Requirement:
When you reach the line in the data below that contains "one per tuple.", please start repeating lines exactly, and stop after the line that contains "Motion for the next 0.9", repeating nothing else.

Source data:
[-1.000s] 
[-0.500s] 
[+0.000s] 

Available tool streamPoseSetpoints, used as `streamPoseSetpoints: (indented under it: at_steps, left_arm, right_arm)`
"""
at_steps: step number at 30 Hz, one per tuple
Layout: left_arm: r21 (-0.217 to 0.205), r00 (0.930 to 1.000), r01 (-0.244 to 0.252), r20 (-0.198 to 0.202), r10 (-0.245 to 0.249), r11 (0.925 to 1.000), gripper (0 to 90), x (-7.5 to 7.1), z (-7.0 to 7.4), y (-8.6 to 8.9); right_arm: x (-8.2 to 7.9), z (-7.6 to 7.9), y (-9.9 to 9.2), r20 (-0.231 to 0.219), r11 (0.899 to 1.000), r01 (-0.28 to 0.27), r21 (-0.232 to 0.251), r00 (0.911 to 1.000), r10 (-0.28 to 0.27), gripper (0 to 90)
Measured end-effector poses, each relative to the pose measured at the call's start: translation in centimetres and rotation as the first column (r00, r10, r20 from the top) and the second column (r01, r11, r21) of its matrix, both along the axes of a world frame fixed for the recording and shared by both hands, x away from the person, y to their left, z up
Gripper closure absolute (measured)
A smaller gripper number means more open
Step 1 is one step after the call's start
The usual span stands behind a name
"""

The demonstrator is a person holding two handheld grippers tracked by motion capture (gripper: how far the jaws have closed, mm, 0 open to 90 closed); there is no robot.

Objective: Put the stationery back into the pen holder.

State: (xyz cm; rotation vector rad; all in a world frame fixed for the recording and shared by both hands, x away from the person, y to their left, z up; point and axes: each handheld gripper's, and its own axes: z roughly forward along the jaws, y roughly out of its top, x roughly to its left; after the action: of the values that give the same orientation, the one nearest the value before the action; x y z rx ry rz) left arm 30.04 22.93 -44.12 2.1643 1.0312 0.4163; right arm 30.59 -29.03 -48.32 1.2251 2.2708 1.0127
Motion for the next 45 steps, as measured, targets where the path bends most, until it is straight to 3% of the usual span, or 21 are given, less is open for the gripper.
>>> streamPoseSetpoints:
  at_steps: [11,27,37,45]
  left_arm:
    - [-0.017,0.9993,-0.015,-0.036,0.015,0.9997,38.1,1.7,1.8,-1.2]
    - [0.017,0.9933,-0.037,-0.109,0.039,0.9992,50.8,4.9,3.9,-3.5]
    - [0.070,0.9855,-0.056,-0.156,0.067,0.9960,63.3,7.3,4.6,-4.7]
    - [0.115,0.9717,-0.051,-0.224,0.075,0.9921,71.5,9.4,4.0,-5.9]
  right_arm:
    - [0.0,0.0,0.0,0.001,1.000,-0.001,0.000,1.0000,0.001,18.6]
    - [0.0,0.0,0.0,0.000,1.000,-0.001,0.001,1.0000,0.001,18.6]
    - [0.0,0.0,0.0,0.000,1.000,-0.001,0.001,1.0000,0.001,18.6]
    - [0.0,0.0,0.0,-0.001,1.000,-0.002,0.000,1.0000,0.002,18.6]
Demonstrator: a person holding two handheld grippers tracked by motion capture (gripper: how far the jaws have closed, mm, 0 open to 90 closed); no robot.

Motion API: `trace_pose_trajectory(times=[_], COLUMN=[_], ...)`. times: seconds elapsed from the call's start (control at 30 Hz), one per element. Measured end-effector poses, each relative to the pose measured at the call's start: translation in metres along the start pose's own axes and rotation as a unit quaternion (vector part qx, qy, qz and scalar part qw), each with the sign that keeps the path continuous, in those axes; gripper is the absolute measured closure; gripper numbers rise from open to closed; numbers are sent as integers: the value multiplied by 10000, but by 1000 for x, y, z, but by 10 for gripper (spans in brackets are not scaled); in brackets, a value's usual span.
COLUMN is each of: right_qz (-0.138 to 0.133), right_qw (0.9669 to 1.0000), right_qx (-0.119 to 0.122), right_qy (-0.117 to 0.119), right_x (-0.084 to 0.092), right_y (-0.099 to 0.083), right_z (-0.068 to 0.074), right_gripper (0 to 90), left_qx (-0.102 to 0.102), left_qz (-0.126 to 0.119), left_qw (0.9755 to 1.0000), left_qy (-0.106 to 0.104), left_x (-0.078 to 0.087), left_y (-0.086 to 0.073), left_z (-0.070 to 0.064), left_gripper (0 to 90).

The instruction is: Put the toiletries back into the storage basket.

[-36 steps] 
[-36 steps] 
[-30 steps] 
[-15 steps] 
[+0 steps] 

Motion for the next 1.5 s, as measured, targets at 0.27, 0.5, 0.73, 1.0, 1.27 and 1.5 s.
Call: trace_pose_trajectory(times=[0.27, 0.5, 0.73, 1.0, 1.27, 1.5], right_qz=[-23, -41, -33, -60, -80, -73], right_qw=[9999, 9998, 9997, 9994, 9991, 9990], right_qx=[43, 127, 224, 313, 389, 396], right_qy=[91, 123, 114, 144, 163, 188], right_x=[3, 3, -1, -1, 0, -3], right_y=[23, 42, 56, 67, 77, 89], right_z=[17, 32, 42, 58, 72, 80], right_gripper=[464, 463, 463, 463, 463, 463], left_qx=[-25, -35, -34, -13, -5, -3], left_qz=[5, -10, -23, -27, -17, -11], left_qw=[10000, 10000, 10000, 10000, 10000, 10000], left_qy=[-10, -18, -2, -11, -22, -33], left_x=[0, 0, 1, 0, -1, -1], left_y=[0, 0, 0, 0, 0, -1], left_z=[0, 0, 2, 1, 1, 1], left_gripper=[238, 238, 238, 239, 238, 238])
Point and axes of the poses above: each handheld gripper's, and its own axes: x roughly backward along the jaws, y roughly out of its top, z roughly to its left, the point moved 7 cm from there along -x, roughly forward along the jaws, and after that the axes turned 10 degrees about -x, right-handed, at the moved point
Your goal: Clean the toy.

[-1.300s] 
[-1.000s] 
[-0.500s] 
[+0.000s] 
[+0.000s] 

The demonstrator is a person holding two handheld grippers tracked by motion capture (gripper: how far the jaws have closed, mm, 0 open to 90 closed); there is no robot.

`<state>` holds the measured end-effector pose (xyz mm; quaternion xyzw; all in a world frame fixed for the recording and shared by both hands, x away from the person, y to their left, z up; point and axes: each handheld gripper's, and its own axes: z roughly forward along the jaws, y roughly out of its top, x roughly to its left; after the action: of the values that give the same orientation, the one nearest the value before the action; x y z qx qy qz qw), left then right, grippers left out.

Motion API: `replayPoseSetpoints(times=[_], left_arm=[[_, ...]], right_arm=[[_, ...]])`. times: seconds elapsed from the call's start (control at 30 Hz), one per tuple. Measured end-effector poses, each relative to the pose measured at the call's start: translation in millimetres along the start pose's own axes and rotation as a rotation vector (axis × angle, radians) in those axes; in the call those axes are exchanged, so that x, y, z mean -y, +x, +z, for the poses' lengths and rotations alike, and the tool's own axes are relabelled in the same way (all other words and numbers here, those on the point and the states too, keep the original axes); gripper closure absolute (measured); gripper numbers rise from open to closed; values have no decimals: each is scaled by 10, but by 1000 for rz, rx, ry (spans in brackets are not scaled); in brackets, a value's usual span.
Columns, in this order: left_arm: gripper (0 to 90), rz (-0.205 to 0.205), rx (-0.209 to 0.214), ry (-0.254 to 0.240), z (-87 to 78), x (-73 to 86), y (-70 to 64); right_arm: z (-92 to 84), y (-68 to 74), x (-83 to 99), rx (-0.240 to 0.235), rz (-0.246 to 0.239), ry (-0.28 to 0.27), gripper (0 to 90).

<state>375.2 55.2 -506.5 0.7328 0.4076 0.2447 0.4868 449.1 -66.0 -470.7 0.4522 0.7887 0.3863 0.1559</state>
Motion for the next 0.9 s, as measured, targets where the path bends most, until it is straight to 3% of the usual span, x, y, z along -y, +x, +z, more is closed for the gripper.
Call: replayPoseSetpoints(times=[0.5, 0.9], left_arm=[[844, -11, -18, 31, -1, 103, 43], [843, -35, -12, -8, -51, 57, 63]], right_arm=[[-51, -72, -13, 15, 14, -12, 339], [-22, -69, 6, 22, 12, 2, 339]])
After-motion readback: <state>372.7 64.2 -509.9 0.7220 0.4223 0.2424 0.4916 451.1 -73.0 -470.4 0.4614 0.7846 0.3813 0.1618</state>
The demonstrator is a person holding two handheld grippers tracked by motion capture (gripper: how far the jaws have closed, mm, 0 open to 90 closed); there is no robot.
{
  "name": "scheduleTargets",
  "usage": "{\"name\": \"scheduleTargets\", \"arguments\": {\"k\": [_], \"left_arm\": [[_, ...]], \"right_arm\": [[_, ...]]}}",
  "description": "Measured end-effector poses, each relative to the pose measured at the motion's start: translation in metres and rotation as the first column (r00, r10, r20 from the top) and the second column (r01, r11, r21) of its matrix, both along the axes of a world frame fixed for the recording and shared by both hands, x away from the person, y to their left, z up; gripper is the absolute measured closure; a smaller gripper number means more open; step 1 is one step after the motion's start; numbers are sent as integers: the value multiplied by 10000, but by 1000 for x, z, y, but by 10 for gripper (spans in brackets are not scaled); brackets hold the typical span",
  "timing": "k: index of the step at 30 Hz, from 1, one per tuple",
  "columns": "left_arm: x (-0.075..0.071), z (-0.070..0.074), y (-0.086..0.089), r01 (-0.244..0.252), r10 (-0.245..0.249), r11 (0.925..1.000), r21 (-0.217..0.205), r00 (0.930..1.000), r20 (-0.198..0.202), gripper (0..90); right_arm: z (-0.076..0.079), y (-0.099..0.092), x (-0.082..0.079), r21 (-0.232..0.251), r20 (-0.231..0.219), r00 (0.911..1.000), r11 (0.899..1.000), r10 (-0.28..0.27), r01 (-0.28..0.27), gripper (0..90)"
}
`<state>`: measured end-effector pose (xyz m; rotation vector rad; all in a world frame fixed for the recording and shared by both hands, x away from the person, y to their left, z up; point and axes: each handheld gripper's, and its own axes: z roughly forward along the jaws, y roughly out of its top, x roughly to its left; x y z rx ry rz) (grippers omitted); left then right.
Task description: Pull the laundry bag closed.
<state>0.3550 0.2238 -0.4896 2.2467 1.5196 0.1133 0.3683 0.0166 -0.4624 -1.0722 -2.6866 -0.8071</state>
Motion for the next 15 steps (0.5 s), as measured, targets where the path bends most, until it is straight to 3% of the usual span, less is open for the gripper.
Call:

Solution to the exercise:
Motion API: `replayPoseSetpoints(times=[_], left_arm=[[_, ...]], right_arm=[[_, ...]])`. times: seconds elapsed from the call's start (control at 30 Hz), one per tuple. Measured end-effector poses, each relative to the pose measured at the call's start: translation in millimetres along the start pose's own axes and rotation as a rotation vector (axis × angle, radians) in those axes; in the call those axes are exchanged, so that x, y, z mean -y, +x, +z, for the poses' lengths and rotations alike, and the tool's own axes are relabelled in the same way (all other words and numbers here, those on the point and the states too, keep the original axes); gripper closure absolute (measured); gripper numbers rise from open to closed; values have no decimals: each is scaled by 10, but by 1000 for rz, rx, ry (spans in brackets are not scaled); in brackets, a value's usual span.
Columns, in this order: left_arm: gripper (0 to 90), rz (-0.205 to 0.205), rx (-0.209 to 0.214), ry (-0.254 to 0.240), z (-87 to 78), x (-73 to 86), y (-70 to 64); right_arm: z (-92 to 84), y (-68 to 74), x (-83 to 99), rx (-0.240 to 0.235), rz (-0.246 to 0.239), ry (-0.28 to 0.27), gripper (0 to 90).

<state>375.2 55.2 -506.5 0.7328 0.4076 0.2447 0.4868 449.1 -66.0 -470.7 0.4522 0.7887 0.3863 0.1559</state>
Motion for the next 0.9 s, as measured, targets where the path bends most, until it is straight to 3% of the usual span, x, y, z along -y, +x, +z, more is closed for the gripper.

What the exercise required has been answered in full.